Le sel est présent dans presque toutes les alimentations, y compris chez des personnes qui ont déjà modifié leur régime en profondeur. Thierry part de ce constat pour expliquer pourquoi le sel est un irritant chimique pour les muqueuses et les vaisseaux sanguins, en comparant son effet sur une plaie ouverte à ce qu'il produit à l'intérieur de l'organisme.

La vidéo détaille une cascade de mécanismes adaptatifs que le corps met en place pour faire face à l'intoxication chronique par le sel : rétention d'eau pour diluer le sodium, hypertension artérielle, mobilisation du calcium osseux pour neutraliser l'acidité, puis fuite de ce calcium dans les urines avec pour conséquence directe l'ostéoporose et les calculs rénaux. Thierry insiste sur le fait que ces réponses ne sont pas des maladies en soi, mais des adaptations qui deviennent pathologiques parce que l'exposition au sel est continue.

La vidéo explore ensuite le rôle des glandes surrénales et de l'aldostérone dans la régulation de la pression sanguine et de l'élimination rénale, et montre comment une stimulation prolongée de ces glandes conduit à leur épuisement.

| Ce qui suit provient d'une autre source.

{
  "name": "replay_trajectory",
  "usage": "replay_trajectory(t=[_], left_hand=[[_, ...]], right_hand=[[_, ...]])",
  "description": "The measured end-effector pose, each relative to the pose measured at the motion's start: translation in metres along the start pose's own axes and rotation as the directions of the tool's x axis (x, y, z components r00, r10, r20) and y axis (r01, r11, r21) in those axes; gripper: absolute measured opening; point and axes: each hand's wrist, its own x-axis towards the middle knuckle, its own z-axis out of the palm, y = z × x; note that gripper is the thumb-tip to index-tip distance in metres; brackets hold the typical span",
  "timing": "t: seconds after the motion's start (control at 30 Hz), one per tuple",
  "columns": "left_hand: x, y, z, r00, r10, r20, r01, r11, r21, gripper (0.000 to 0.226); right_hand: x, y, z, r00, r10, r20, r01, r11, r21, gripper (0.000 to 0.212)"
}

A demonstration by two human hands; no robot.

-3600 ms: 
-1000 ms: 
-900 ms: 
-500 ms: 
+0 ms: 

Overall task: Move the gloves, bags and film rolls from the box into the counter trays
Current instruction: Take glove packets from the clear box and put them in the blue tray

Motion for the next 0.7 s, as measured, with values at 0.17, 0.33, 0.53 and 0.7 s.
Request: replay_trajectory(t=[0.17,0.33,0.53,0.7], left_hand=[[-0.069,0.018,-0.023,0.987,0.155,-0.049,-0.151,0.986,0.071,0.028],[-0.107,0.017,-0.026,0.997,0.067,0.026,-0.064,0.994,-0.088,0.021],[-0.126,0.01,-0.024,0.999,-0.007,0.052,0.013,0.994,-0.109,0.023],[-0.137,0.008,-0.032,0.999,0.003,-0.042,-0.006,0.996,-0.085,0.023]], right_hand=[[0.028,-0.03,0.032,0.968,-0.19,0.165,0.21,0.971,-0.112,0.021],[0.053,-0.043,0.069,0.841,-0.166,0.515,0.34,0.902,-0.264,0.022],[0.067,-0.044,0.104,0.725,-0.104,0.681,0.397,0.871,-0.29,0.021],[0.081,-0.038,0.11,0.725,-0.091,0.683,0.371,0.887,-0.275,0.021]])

Cet épuisement explique pourquoi la carence en vitamine D, la protéinurie et la fatigue chronique s'installent progressivement chez les consommateurs réguliers de sel.

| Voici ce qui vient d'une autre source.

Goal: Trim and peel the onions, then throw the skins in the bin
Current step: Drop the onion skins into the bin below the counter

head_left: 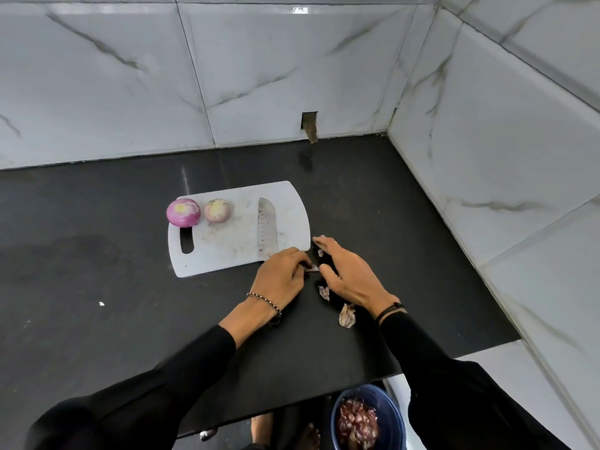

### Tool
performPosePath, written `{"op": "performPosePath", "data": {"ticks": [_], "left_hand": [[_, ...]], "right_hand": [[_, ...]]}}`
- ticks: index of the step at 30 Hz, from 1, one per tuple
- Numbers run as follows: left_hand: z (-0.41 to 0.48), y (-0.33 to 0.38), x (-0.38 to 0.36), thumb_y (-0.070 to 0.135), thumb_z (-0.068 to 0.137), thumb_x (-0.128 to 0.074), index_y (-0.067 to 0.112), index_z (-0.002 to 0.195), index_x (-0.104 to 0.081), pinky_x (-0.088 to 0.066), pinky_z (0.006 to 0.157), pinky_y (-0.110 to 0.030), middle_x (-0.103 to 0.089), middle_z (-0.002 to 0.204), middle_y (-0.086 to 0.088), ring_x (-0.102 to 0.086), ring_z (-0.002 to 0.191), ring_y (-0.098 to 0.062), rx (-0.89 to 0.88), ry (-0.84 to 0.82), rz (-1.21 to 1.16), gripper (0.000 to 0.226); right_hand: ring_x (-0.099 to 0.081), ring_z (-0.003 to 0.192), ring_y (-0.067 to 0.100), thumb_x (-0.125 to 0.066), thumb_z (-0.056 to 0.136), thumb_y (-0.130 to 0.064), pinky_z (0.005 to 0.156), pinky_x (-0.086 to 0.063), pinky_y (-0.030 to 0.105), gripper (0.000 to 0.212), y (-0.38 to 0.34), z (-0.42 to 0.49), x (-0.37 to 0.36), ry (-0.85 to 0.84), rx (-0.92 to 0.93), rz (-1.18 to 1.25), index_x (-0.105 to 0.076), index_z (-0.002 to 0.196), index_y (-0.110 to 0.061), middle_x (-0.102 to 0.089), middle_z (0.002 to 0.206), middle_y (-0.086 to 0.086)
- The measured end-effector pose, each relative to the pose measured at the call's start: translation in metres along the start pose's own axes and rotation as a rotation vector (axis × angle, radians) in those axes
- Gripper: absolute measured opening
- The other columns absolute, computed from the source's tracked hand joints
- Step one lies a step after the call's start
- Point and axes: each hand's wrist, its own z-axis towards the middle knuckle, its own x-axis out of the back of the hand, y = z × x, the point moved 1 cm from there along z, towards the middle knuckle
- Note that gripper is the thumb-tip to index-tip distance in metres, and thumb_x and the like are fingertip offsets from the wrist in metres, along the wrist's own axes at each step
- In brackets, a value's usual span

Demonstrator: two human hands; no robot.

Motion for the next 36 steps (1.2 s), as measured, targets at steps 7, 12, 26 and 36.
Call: {"op": "performPosePath", "data": {"ticks": [7,12,26,36], "left_hand": [[-0.006,-0.001,-0.004,0.013,0.093,-0.045,0.015,0.128,-0.057,-0.009,0.121,-0.024,-0.057,0.137,0.000,-0.047,0.131,-0.018,-0.071,-0.080,0.180,0.036],[-0.019,0.018,-0.011,0.018,0.099,-0.037,0.016,0.152,-0.026,-0.004,0.118,-0.024,-0.025,0.160,-0.002,-0.011,0.150,-0.017,-0.086,-0.222,0.268,0.054],[-0.015,0.026,-0.015,0.022,0.100,-0.034,-0.001,0.150,-0.015,0.005,0.118,-0.024,-0.025,0.159,-0.015,-0.014,0.150,-0.021,-0.050,-0.165,0.232,0.058],[-0.019,0.016,0.003,0.019,0.094,-0.040,0.018,0.129,-0.037,-0.046,0.099,-0.046,-0.052,0.135,-0.004,-0.029,0.143,-0.028,0.031,-0.165,0.179,0.035]], "right_hand": [[-0.066,0.099,0.005,-0.045,0.090,-0.031,0.089,-0.054,0.033,0.041,0.005,-0.006,0.006,0.197,-0.021,0.076,-0.057,0.129,-0.023,-0.072,0.122,-0.011],[-0.035,0.150,0.019,-0.037,0.090,-0.038,0.118,-0.036,0.044,0.066,0.015,-0.016,0.003,-0.045,-0.049,-0.042,-0.032,0.154,-0.027,-0.042,0.159,-0.005],[-0.030,0.152,0.024,-0.037,0.091,-0.040,0.119,-0.035,0.047,0.065,0.006,-0.008,0.001,-0.109,-0.032,-0.027,-0.029,0.155,-0.027,-0.038,0.162,-0.003],[-0.050,0.138,0.017,-0.043,0.092,-0.039,0.111,-0.043,0.041,0.056,0.027,-0.044,0.014,0.122,-0.135,0.074,-0.038,0.148,-0.027,-0.052,0.152,-0.006]]}}
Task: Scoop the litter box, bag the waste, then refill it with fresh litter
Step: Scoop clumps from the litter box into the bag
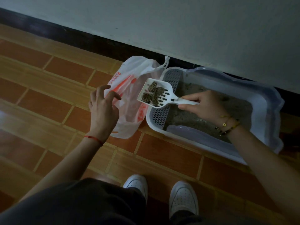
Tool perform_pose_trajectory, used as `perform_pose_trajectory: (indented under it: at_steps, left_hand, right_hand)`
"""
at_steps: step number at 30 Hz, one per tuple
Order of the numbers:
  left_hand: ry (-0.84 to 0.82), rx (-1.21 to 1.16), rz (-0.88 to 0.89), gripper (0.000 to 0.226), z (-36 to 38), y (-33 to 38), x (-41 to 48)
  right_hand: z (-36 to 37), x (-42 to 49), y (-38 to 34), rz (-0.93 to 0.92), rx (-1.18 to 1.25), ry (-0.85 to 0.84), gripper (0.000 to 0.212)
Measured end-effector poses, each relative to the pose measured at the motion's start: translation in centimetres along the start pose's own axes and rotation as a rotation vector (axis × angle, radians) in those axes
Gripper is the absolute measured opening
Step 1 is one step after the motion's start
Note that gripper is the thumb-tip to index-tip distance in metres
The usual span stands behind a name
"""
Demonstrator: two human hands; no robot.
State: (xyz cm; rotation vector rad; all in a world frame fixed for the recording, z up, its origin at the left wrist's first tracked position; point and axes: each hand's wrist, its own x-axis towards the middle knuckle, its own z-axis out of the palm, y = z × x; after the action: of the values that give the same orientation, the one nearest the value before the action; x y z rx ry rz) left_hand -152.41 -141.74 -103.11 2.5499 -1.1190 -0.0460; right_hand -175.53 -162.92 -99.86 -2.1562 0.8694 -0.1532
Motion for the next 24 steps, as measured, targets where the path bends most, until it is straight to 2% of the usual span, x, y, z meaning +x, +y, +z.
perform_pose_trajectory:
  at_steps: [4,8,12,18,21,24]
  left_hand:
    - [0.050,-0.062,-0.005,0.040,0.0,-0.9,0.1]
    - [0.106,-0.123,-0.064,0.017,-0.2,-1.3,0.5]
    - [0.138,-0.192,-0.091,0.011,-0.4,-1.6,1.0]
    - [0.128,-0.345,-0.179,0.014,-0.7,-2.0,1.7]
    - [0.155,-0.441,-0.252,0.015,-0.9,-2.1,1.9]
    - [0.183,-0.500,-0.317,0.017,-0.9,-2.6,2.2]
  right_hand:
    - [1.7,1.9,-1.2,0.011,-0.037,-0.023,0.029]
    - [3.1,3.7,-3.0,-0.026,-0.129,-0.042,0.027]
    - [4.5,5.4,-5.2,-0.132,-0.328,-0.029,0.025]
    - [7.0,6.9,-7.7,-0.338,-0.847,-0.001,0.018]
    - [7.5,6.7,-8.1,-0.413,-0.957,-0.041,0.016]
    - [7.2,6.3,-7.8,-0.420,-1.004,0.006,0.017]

En fin de vidéo, Thierry aborde les alternatives pratiques pour couvrir les besoins en sodium sans recourir au sel de cuisine, en particulier via les jus de légumes verts et le céleri. Il explique aussi pourquoi un régime tout-fruits est inadapté pour les personnes dont les glandes surrénales sont déjà épuisées, et pourquoi augmenter les légumes verts est la priorité dans ce cas.